You're here because you like classical music. How far back do your tastes go? Do you groove to Tallis even when it's not being used by Vaughn Williams? Do you enjoy music that is more than 400 years old? How about Middle Ages music?

Bouree by Praetorius








This very late Renaissance as it is contemporary with Monteverdi

Susato. Mid 1500's


----------



## Ramako (Apr 28, 2012)

Of the late masters my favourite is probably Victoria. However, Josquin is rapidly rising to become one of my favourite composers, and I have very much enjoyed Dufay and Ockeghem. I look forward to exploring this genre further, though I must admit Machaut is not to my taste - too early. I prefer the Renaissance to the Baroque, taking the the genres in general.


----------



## Ivanovich (Aug 12, 2012)

I also prefer the Renaissance to the Baroque era. Most baroque music is insufferably boring, especially the Italian baroque and Vivaldi in particular.


----------



## Manxfeeder (Oct 19, 2010)

More than 400 years old? You bet! Each age reflects itself differently, and it's fascinating to hear them express their view of the world.


----------



## Bas (Jul 24, 2012)

I am a great admirer of the music of Jacob Clement, Josquin des Prez, and Cornelis Cannis.
Some recomendations:








Works of Jacob Clement (also: Clemens non Papa) on the Deutsche Harmonia Mundi label

And almost any recording the Egidius quartet has ever made (!)

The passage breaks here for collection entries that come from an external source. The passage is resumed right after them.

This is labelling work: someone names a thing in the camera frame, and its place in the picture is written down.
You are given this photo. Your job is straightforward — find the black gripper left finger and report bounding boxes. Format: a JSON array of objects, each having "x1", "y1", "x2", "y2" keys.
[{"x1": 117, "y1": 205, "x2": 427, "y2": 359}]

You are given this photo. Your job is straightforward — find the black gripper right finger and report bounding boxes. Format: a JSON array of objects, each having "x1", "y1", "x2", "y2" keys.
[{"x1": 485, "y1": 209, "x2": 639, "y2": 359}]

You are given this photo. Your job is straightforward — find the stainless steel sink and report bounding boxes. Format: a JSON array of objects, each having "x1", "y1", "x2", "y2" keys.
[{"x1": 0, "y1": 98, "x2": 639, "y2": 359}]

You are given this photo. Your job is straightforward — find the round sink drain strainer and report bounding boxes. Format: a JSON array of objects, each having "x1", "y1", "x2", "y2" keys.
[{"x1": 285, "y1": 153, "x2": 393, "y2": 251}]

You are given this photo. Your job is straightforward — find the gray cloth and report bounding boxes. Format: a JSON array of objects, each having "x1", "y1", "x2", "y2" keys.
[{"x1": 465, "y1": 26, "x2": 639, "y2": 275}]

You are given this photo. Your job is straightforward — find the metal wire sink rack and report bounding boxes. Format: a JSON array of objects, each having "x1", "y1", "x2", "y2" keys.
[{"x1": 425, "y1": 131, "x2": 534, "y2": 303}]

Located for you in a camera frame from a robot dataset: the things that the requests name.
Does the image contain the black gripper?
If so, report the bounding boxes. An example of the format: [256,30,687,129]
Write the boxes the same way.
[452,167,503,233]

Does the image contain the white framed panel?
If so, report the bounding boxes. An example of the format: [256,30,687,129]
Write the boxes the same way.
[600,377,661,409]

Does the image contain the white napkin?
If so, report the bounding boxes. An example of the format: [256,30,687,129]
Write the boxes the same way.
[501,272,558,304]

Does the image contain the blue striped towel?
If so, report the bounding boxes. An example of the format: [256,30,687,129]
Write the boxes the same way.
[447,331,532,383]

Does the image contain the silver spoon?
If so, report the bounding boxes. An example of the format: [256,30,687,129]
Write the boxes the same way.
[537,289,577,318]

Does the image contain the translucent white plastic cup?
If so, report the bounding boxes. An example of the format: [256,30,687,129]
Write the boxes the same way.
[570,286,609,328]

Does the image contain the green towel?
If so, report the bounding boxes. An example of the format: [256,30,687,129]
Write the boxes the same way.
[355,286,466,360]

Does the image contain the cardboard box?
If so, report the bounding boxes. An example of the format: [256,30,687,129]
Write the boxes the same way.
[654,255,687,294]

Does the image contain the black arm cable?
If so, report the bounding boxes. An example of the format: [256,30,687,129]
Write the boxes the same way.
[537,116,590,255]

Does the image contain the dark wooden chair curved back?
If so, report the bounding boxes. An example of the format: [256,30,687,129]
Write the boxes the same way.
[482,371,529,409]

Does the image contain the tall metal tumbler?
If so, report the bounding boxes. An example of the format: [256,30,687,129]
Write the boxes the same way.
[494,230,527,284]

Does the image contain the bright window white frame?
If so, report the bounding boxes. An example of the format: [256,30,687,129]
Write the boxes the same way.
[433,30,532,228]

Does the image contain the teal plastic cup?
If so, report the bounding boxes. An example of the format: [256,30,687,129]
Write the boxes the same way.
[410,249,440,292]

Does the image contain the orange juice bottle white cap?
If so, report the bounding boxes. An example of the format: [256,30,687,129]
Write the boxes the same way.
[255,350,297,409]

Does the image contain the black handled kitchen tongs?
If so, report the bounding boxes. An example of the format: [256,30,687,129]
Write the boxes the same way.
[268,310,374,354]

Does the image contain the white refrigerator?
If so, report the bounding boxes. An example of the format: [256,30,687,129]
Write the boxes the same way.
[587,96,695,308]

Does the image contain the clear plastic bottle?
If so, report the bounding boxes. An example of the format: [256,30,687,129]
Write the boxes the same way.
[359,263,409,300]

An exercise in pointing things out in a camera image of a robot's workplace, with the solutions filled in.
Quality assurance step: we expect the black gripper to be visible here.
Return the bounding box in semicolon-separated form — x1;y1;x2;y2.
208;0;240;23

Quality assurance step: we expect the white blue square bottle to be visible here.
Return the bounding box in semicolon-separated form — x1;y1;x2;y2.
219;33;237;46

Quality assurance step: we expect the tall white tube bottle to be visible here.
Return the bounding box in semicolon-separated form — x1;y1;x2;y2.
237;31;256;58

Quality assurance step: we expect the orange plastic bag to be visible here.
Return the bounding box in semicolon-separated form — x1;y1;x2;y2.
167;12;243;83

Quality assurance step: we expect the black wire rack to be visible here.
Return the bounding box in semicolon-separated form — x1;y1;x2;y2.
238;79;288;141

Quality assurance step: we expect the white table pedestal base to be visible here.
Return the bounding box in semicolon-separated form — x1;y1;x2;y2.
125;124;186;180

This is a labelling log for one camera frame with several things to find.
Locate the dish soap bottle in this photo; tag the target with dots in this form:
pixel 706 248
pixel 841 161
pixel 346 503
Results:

They are currently doing a quite interesting and unique project. In the church of the Dutch city Leiden all of the six choirbooks survived the heavy violence of the iconoclasm. The books were for a very long time in archives, until recently rediscovered. 
Now the Egidius quartet started to record them all, and so far they are halfway this project.

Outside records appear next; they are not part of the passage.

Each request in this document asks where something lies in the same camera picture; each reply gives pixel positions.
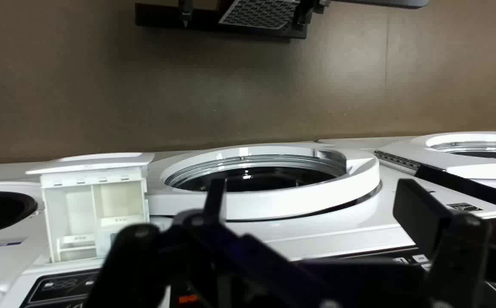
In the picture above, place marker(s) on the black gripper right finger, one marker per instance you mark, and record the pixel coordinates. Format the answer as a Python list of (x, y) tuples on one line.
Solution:
[(451, 250)]

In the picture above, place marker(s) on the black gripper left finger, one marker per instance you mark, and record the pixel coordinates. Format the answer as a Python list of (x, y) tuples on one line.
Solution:
[(146, 267)]

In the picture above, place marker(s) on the white detergent dispenser drawer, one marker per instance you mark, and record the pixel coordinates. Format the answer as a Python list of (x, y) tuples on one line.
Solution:
[(91, 211)]

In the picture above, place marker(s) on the white washing machine bright door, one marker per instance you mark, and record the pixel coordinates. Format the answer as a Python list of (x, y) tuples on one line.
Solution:
[(471, 172)]

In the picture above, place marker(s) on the white washing machine with drawer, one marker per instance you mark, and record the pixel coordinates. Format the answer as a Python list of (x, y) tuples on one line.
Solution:
[(339, 228)]

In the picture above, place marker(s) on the white washing machine dark porthole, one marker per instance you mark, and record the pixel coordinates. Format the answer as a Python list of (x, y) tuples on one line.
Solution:
[(2, 257)]

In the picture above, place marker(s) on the black bar with chrome tip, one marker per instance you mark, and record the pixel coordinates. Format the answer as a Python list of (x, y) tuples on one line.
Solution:
[(459, 182)]

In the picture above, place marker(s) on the black washer control panel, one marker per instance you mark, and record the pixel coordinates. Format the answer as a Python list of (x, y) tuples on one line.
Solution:
[(61, 288)]

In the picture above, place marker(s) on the white washer door rim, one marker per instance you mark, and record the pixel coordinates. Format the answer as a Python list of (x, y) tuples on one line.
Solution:
[(476, 144)]

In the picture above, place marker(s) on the dark round washer porthole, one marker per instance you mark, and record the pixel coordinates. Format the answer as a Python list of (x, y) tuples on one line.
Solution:
[(1, 209)]

This gives a better explanation then I can give in English (it is spoken in Dutch, but there are good English subtitles). The music is exquisite.


----------



## Jared (Jul 9, 2012)

it's a big love of mine, too... I really have devoted much of the past 2 years wallowing in Renaissance & Early music, especially by the Tallis Scholars and The Sixteen. At times, I think I could almost get rid of the rest of my collection and invest in Renaissance, then I come to my senses and realise I'd miss Beethoven and Brahms too much!


----------



## neoshredder (Nov 7, 2011)

I prefer Baroque to Renaissance. Just couldn't get into those Masses. Byrd's Harpsichord music and Dowland's Lute Music are enjoyable for me though.


----------



## hocket (Feb 21, 2010)

I suppose I'm primarily interested in 'Early Music'. As a result I've got what I'd consider a lot of Renaissance music. I've got quite a lot of Medieval music too.


----------